Of course, that solved everything for him at the university and in the world and history – oops! I almost Wikipedia-ed him to see if the wife and kids ever returned! I don’t want to know that, depending which way it went. There are some parallels.
“ . . . the seeds for his ideas were planted when he was just a child. His unique personality was evident early on . . . a rebel, a loner, but deeply curious . . . he was a daydreamer, but he was deeply persistent . . . the young Einstein became gripped by a desire to understand the underlying laws of nature . . .”
I would have said of myself, “with a bizarre, one-off obsession,” but sure, I’d take “deeply persistent” in a minute too. I’d say his compass was me watching my little cousin’s regular beatings. There are some invisible forces to explain there too. This also:
“It’s a mysterious force that shapes our universe. It feels familiar, but it’s far stranger than anyone ever imagined, and yet, one man’s brilliant mind tamed it: gravity.
I like this. For me, replace ‘universe’ with ‘lives,’ ‘brilliant’ with ‘mutated,’ and ‘gravity’ with ‘punishment.’
“How did a concept that explains so much come from the mind of one man?”
For that, I’ll refer you to my theory. It’s all about why it didn’t occur to everybody.
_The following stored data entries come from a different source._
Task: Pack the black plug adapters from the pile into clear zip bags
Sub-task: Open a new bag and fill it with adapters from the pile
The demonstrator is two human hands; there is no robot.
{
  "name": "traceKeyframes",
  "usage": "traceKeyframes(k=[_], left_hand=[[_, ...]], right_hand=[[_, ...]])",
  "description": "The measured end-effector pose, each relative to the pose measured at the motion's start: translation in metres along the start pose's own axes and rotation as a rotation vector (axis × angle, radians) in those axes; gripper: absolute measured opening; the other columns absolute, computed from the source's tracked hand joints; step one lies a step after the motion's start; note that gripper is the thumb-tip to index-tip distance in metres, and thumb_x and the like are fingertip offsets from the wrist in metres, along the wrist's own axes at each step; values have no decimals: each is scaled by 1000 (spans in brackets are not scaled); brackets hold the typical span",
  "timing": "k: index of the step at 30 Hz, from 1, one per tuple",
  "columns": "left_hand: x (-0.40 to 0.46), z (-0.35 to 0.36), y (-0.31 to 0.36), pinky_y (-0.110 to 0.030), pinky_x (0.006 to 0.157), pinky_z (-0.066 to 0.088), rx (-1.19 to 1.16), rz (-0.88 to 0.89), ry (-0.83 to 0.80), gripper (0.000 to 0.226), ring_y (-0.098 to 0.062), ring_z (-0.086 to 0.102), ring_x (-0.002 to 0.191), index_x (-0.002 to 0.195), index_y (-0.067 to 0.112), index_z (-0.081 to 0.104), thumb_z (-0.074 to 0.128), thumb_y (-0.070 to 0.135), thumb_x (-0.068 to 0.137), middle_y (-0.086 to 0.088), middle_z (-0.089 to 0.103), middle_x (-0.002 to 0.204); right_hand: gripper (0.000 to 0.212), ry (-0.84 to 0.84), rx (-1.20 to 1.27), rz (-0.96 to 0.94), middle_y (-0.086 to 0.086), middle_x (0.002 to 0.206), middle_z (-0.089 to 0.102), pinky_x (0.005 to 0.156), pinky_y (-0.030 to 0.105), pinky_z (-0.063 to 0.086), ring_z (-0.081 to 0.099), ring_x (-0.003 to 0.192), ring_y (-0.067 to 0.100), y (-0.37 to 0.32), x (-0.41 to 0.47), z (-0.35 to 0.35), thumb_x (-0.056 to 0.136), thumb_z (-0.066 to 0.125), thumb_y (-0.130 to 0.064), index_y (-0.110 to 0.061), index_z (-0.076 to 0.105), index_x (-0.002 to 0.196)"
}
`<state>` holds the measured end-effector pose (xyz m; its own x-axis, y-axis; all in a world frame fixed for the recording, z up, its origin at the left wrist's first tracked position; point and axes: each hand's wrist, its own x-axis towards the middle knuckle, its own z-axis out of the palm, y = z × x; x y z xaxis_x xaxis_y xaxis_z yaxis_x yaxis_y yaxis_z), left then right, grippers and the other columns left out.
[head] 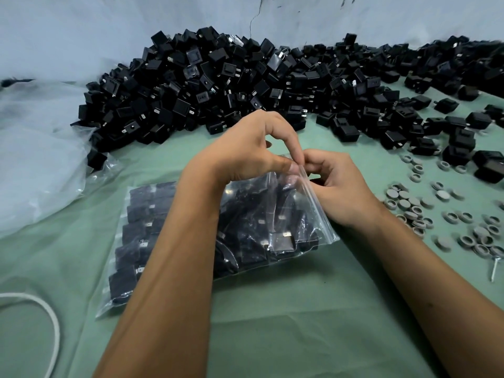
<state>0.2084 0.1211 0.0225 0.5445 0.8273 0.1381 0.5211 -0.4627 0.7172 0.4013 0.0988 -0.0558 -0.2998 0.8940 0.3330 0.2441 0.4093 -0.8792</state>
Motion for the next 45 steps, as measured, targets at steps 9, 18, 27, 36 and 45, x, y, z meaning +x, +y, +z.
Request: traceKeyframes(k=[9, 18, 27, 36, 45], left_hand=[[0, 2, 2, -40, 104, 48, 4, 5, 5, 15, -8, 58, 116, 84, 28, 80, 89, 17, 78, 4, 64, 117], [2, 3, -3, -34, 101, 47, -27, 15, 11, 16, -6, 59, 114, 82, 30, 80, 90, 19, 77, 5, 65, 115], [3, 5, -4, -46, 93, 56, -70, 8, 0, 14, -18, 63, 111, 83, 24, 81, 89, 14, 77, -2, 66, 114], [2, 3, -9, -45, 91, 56, -89, 10, 6, 11, -17, 63, 111, 84, 17, 82, 89, 14, 77, -3, 68, 109], [1, 2, -8, -38, 87, 58, -117, 28, 10, 11, -21, 65, 107, 83, 13, 81, 88, 8, 77, -9, 70, 107]], right_hand=[[27, -40, 103, 6, 5, 94, 80, 83, 52, 60, 77, 91, 29, 1, 1, -2, 89, 81, -25, -18, 62, 107], [8, 152, 76, 72, 1, 91, 79, 81, 40, 59, 77, 89, 16, -2, 2, -1, 97, 69, -10, -11, 65, 103], [29, 292, -753, 147, 4, 114, 67, 88, 32, 45, 51, 115, 23, 31, 41, -14, 92, 72, -24, -15, 62, 118], [76, -8, -1099, 226, 20, 165, 12, 109, 57, 40, 26, 143, 47, 62, 139, -4, 93, 64, -22, -21, 24, 158], [30, 188, -553, 60, 9, 119, 62, 96, 37, 46, 57, 111, 24, 52, 149, 10, 93, 62, -20, -14, 71, 121]])
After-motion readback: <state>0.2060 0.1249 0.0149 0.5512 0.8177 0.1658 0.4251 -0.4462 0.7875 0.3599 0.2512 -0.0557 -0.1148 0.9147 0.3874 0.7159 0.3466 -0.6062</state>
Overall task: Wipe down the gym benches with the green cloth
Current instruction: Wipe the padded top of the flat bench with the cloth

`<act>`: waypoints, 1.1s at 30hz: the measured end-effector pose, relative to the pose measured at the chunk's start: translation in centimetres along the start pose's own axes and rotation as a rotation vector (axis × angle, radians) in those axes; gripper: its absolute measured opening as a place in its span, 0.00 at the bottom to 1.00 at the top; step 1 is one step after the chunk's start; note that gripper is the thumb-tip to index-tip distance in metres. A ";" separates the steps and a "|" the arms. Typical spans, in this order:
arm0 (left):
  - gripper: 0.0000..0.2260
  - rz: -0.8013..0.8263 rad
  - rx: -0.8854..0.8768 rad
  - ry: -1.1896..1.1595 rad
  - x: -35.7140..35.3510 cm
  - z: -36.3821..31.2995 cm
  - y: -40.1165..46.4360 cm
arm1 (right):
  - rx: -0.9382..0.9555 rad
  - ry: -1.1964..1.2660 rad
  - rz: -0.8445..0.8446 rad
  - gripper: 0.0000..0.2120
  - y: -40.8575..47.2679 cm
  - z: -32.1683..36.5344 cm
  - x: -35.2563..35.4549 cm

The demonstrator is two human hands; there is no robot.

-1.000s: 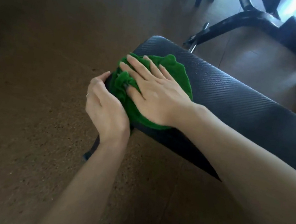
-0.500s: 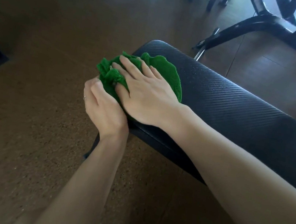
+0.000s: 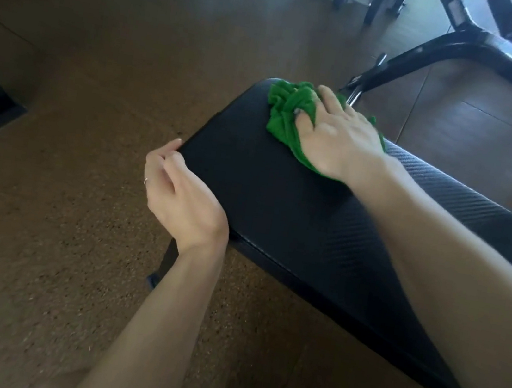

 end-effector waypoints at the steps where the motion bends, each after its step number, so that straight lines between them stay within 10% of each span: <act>1: 0.17 -0.013 0.003 -0.004 0.0 0.0 0.0 | 0.010 -0.004 0.002 0.30 -0.2 0.7 -0.1; 11: 0.15 -0.051 0.006 -0.068 -0.1 0.4 0.5 | 0.586 -0.068 0.009 0.27 -1.7 12.0 -1.1; 33: 0.18 -0.021 -0.007 -0.024 0.1 0.2 0.0 | -0.434 -0.006 0.031 0.31 -6.8 -9.4 1.5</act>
Point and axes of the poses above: each hand's wrist, its own y-axis towards the middle knuckle, its own x-axis out of the back of the hand, z = x × y, the point moved 3 cm from there along y, towards the middle knuckle, and after that the axes turned 1 degree about -z, right-handed, at the moved point
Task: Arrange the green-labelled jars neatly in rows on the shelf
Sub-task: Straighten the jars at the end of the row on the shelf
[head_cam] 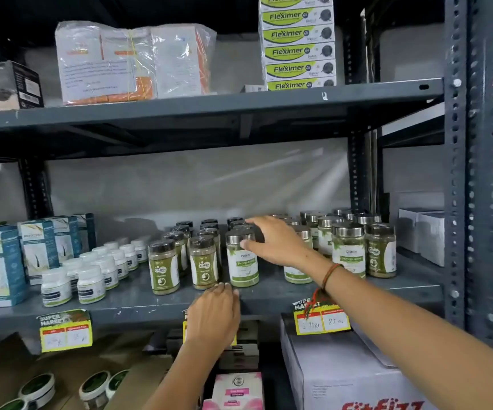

I also did not go straight to the university and remain there until my success, ha. Einstein-like, a fair amount of my dreaming, I mean research and development, happened at work too! Plus, I see conflicts between the many branches of thought that might bear upon parenting, and see the need for a truth that can make sense or nonsense of it all. Plus again:
My truth, AST, takes what seem to be two different things and shows them to be one after all, gravity and acceleration for Einstein, and abuse and punishment for myself. Now if my story should somehow crazily carry on in this parallel fashion, then I’m at the stage where I have the Special Theory, and may have the attention of my eminent scientist – I just have to wait. You have to book time in this person’s mind, like booking time on the Hadron Collider. Give me a month, they said, five days ago, but who’s counting. Twenty-six days at a minimum and then maybe the good things start to happen.* I wish I could count on the wife and kids holding off any of their decisions for that long too, again, depending which way it goes.
Jeff
Oct. 17th., 2016
* …yeah that hasn’t worked out, funny story. Wife and kids either, not as funny, and all for another time.
Jeff
Nov. 16th., 2017
Im sorry it did not work out either within that other mind, or the wife and kids… but it aint over yet!
Peace.
Pam W
Ps i am being forced to sign in with my secret email anonymously, but you clearly know me, as your blog does not any longer, dunno why!